In multiple genome fragments, a globally important mode is a zone represented by a significant change, where the change has a similar impact on every related fragment in the zone. This zone may represent the cancer related genes involved in diverse tumors. Globally important zones are characterized by two features: (1) there are more data points in globally important zones than in other areas of fragments; (2) the data points are distributed evenly on as many genome fragments as possible. Globally important zone mining needs to contain the following features: (1) independent of data distribution; (2) noise filtering; (3) pattern boundary identification; and (4) zone ranking. We have developed a hierarchical and density-based method, called GIZFinder (globally important zone finder), to detect and rank such zones based on two criteria: distribution width and distribution depth. The comparisons on the simulated data shows our method performs significantly better than the kernel framework and the sliding window. By experimenting on real cancer gene data, we identify 53 novel cancer genes, some of which have been proven correct.

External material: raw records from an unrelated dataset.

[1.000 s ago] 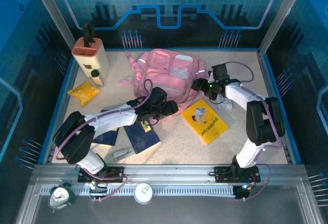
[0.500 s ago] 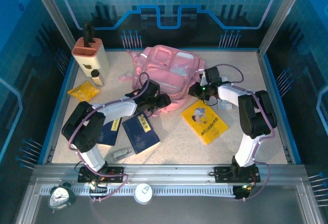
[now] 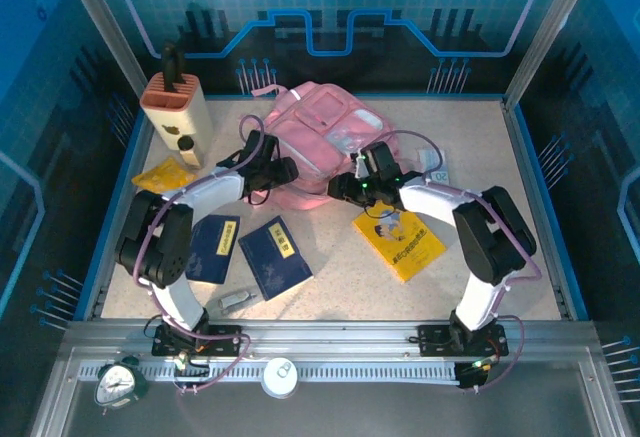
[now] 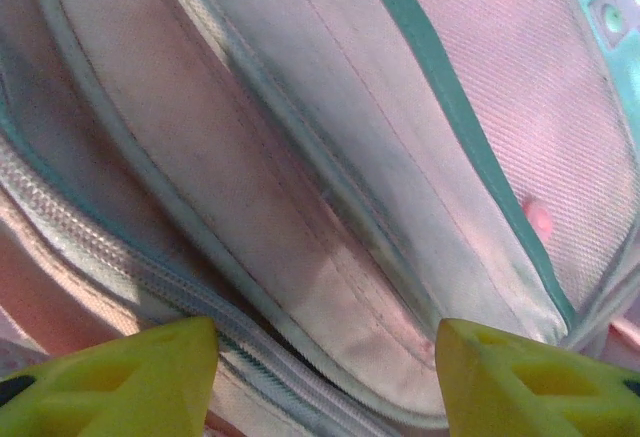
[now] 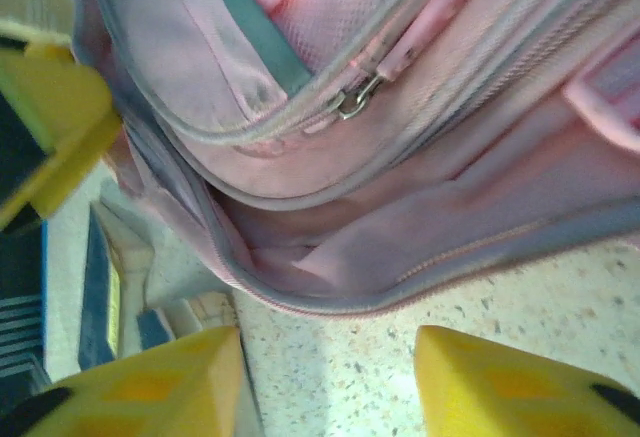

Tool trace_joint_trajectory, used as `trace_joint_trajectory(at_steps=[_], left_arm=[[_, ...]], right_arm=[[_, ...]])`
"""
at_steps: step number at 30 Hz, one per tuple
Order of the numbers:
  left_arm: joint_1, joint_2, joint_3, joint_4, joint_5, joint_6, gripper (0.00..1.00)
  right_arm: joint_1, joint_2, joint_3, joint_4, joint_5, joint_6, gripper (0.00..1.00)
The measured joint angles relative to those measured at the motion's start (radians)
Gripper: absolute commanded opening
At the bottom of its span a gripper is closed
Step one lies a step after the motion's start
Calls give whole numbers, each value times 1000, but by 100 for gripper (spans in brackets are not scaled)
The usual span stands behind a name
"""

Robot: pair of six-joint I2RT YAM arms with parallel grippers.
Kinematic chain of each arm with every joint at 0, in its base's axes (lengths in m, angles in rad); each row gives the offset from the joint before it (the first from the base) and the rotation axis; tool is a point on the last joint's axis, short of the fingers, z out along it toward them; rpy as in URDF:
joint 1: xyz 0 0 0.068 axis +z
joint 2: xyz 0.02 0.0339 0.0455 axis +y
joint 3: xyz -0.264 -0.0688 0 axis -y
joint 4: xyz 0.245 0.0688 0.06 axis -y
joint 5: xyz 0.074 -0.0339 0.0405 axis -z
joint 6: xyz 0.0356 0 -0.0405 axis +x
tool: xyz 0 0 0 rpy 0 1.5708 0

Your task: Pack the student bag

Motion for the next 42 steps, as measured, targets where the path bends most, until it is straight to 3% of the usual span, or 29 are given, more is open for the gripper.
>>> trace_joint_trajectory(at_steps=[4, 8, 12, 20, 24, 36, 42], left_arm=[[-5, -75, -9, -24, 27, -16, 63], [-42, -172, -51, -24, 46, -84, 64], [-137, -195, -74, -23, 49, -140, 65], [-293, -167, -87, 14, 49, -200, 65], [-319, -108, -87, 43, 48, -222, 64], [-334, -41, -87, 56, 18, -193, 60], [-309, -13, -87, 55, -8, -135, 57]], right_arm=[[-59, -107, -1, -55, 14, -5, 74], [-182, -129, 10, -112, 16, -11, 80], [-261, -43, 54, -159, 11, -13, 81], [-276, 149, 190, -171, 7, -15, 77], [-278, 216, 238, -155, 8, -11, 69], [-282, 269, 276, -100, 11, -14, 11], [-284, 231, 268, -102, 13, -13, 1]])
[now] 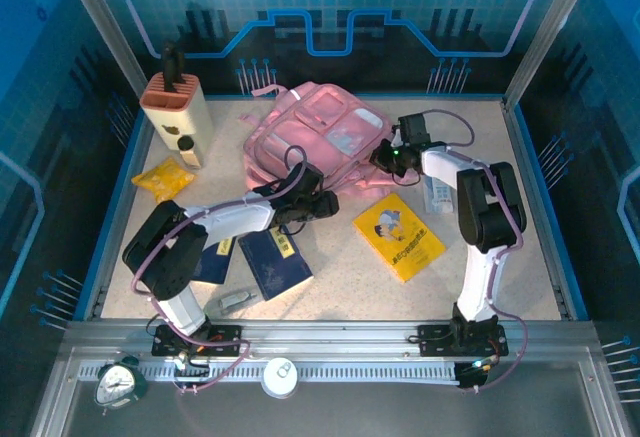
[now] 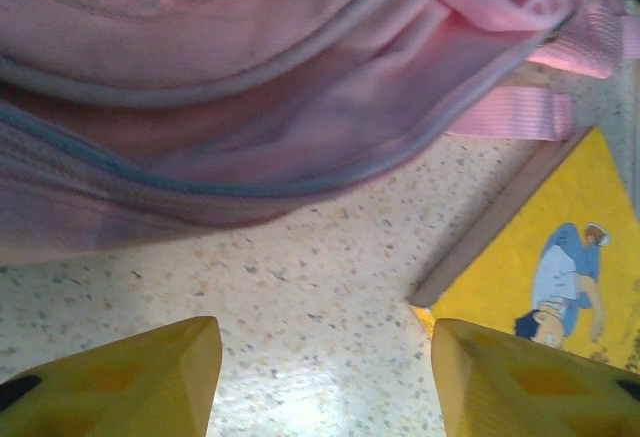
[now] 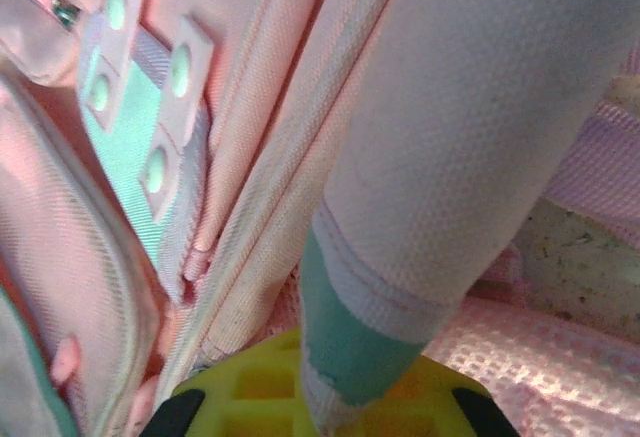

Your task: Pack the student bag

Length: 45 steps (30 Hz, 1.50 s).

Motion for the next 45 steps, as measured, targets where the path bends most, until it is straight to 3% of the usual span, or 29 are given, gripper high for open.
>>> trace_joint_trajectory(at_steps=[11, 21, 26, 30, 36, 45], left_arm=[[158, 14, 42, -26, -15, 124, 57], [216, -56, 122, -174, -22, 250, 61], [143, -237, 62, -184, -10, 251, 61], [8, -312, 5, -155, -3, 239, 59], [-140, -266, -40, -44, -3, 262, 59], [-165, -51, 21, 72, -8, 312, 57]], right_arm=[[39, -368, -206, -4, 4, 6, 0], [171, -526, -320, -43, 214, 183, 0], [197, -531, -327, -56, 280, 256, 0], [207, -540, -327, -65, 302, 288, 0], [210, -560, -327, -81, 310, 299, 0], [210, -565, -327, -82, 309, 299, 0]])
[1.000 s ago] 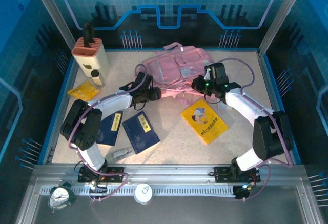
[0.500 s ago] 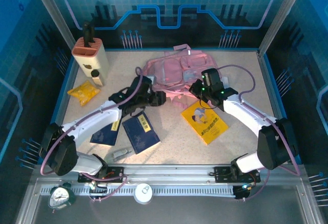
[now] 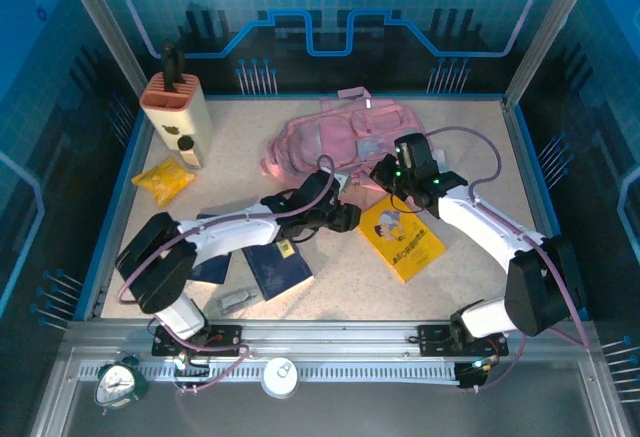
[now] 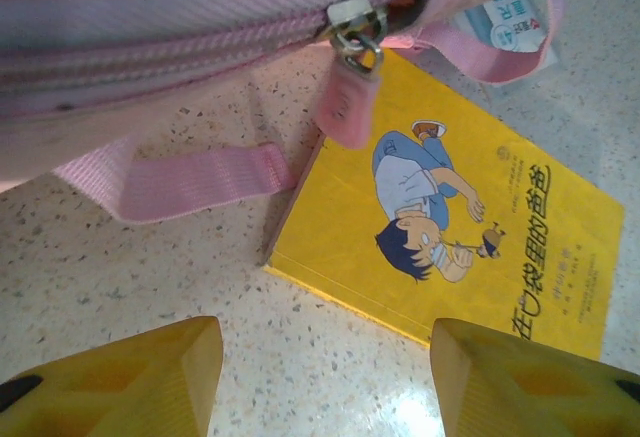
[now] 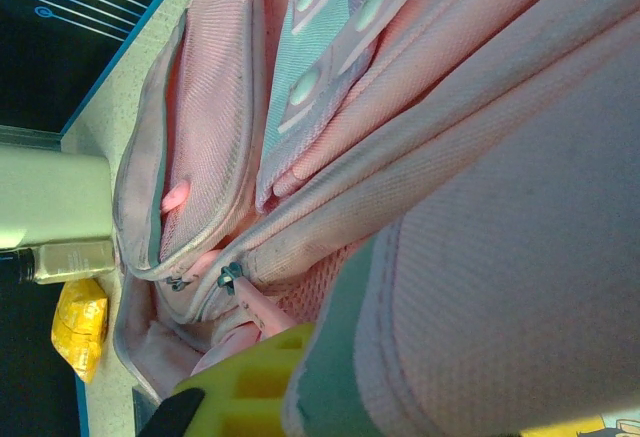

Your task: Pack the student bag

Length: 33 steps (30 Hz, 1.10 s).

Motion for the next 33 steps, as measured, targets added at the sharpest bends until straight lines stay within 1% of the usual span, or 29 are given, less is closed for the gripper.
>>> trace_joint_trajectory(at_steps=[3, 9, 14, 17, 22, 27, 33], left_arm=[[0, 30, 11, 35, -23, 0, 57], [0, 85, 76, 45, -80, 4, 55], [0, 115, 125, 37, -131, 4, 51], [0, 137, 160, 24, -164, 2, 42], [0, 173, 212, -17, -208, -11, 33], [0, 187, 230, -24, -227, -28, 15], [-11, 187, 231, -23, -237, -53, 0]], right_arm=[[0, -1, -1, 1, 0, 0, 0], [0, -4, -2, 1, 0, 0, 0], [0, -11, -4, 5, 0, 0, 0], [0, -14, -9, 13, 1, 0, 0], [0, -14, -16, 21, 11, 0, 0], [0, -16, -18, 27, 16, 0, 0], [-1, -32, -31, 31, 16, -1, 0]])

在多个基因组片段中,一种具有全局重要性的模式是由显著变化所代表的区域,这种变化对该区域内的每个相关片段都有相似的影响。这个区域可能代表了涉及多种肿瘤的癌症相关基因。具有全局重要性的区域有两个特征:(1)全局重要区域中的数据点比片段的其他区域更多;(2)数据点尽可能均匀地分布在多个基因组片段上。全局重要区域挖掘需要具备以下特征:(1)独立于数据分布;(2)噪声过滤;(3)模式边界识别;以及(4)区域排序。我们开发了一种基于层次和密度的方法,称为GIZFinder(全局重要区域查找器),以基于两个标准——分布宽度和分布深度来检测和排列此类区域。在模拟数据上的比较表明,我们的方法比内核框架和滑动窗口的性能显著更好。通过对真实癌症基因数据进行实验,我们识别出53个新的癌症基因,其中一些已被证明是正确的。